Q: Why is the yearbook important?

A: “It’s the history book of each school year. It’s just a really awesome way to preserve history. That’s why I like yearbook so much, because you literally get to make a little history book of the whole school year.”

Senior Morgan Lunsford, Main Hill Media director

Major: Management

Hometown: Frisco, Texas

Q: Why did you want to become the next director for Main Hill Media?

A: “I didn’t really think about it until it was time to apply. I had always assumed I would just continue as an account executive, but it seemed like a really cool opportunity. I’m a management major, so the experience to actually become a manager and have the experience of leading a team of people was very interesting to me.”

Q: Main Hill is one of the newest student media outlets with lots of room to grow. What are you most excited about next year?

A: I’m excited to expand what we already do. We kind of have gotten the hang of things of like this is what an account executive does, this is what a graphic designer does, this is how we manage video projects and kind of expending the team in a way that’s more efficient and that gets more down. We do a lot right now, but I think we can do even more next year. We’re looking to expand our videographers and making sure we're making the best possible content for people who want videos.”

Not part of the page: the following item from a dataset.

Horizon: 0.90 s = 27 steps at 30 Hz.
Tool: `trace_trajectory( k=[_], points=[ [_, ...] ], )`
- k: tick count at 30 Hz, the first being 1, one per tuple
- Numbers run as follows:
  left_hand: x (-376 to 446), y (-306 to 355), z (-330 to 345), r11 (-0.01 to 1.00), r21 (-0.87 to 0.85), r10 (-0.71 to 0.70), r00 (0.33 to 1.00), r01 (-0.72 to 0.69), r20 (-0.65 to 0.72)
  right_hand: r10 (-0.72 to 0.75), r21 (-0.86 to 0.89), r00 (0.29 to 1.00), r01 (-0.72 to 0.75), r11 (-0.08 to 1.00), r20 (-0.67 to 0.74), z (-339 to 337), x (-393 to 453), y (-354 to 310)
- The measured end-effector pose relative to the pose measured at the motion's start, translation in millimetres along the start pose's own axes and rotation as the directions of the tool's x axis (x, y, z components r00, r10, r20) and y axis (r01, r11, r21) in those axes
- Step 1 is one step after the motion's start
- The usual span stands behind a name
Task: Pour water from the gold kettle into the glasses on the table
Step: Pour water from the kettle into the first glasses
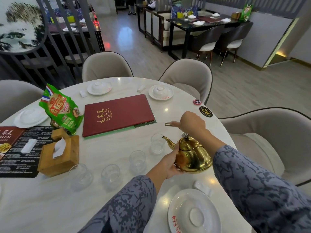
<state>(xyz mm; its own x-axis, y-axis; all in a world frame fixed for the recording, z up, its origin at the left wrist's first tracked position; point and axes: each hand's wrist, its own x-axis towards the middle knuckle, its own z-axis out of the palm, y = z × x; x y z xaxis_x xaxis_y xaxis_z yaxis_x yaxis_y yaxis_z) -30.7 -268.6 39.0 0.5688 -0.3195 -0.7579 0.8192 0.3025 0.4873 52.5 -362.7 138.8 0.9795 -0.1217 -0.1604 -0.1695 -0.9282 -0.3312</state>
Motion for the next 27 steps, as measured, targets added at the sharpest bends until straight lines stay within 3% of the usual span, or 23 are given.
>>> trace_trajectory(
  k=[7, 13, 20, 27],
  points=[
    [-1.7, 0.1, -4.4, 0.997, 0.076, 0.032, 0.999, -0.029, -0.043, 0.061, 0.086, 0.997, -0.057, 0.995, -0.043, 0.6, -13.9, 9.0],
    [-7.4, 1.7, -7.7, 0.983, 0.141, 0.129, 0.988, -0.116, -0.090, 0.022, 0.215, 0.994, 0.002, 0.977, -0.111, -3.4, -31.9, 19.7],
    [-34.5, -1.4, -9.3, 0.975, 0.169, 0.166, 0.978, -0.144, -0.127, -0.069, 0.356, 0.994, 0.094, 0.930, -0.082, -13.5, -49.9, 13.8],
    [-57.5, -11.3, -23.3, 0.981, 0.121, 0.165, 0.978, -0.150, -0.126, -0.306, 0.393, 0.952, 0.276, 0.877, 0.016, -27.0, -66.7, -11.6]
  ],
)
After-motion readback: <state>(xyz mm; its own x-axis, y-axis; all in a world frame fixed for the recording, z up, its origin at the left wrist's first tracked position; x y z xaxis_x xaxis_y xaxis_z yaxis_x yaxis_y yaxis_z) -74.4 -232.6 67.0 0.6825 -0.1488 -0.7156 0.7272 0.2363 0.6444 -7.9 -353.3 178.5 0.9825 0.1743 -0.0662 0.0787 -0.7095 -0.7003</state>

Q: What do you think someone should know about you from a leadership standpoint?

A: “I’ve never been in a leadership position where I have this much responsibility, so I would want people to know I’m learning. I haven’t done this before, but I’m up for the challenge, and I’m up for understanding the role, the Main Hill team and the business.”

 

Alex Nicoll was the editor-in-chief of the Arkansas Traveler from 2017-2019. Before that, Alex was a sport designer, and he wrote stories for the news, lifestyles and sports sections.